== Task instructions ==
The required result is an exact copy of the material from the line with "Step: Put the" through its final line, both ends included.

== Data segment ==
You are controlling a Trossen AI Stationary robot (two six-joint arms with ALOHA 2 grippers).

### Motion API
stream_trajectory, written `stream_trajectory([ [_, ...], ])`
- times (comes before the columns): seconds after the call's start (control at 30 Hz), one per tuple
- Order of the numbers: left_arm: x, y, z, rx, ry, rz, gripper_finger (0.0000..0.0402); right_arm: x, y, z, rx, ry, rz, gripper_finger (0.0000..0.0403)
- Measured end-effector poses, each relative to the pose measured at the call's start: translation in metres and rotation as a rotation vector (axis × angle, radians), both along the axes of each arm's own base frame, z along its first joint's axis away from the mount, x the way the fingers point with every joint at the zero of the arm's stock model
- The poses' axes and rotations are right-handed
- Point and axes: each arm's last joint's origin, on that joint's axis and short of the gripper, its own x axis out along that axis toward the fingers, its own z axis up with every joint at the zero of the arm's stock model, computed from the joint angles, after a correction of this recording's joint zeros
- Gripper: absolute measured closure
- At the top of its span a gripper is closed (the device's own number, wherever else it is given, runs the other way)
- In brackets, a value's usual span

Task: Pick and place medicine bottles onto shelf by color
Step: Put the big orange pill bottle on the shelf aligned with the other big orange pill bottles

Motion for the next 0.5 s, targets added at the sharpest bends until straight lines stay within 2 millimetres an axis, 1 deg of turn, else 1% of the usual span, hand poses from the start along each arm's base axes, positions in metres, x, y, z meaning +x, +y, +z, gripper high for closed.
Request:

== Finished task ==
Step: Put the big orange pill bottle on the shelf aligned with the other big orange pill bottles

Motion for the next 0.5 s, targets added at the sharpest bends until straight lines stay within 2 millimetres an axis, 1 deg of turn, else 1% of the usual span, hand poses from the start along each arm's base axes, positions in metres, x, y, z meaning +x, +y, +z, gripper high for closed.
Request:

Nothing else is left to add to this answer.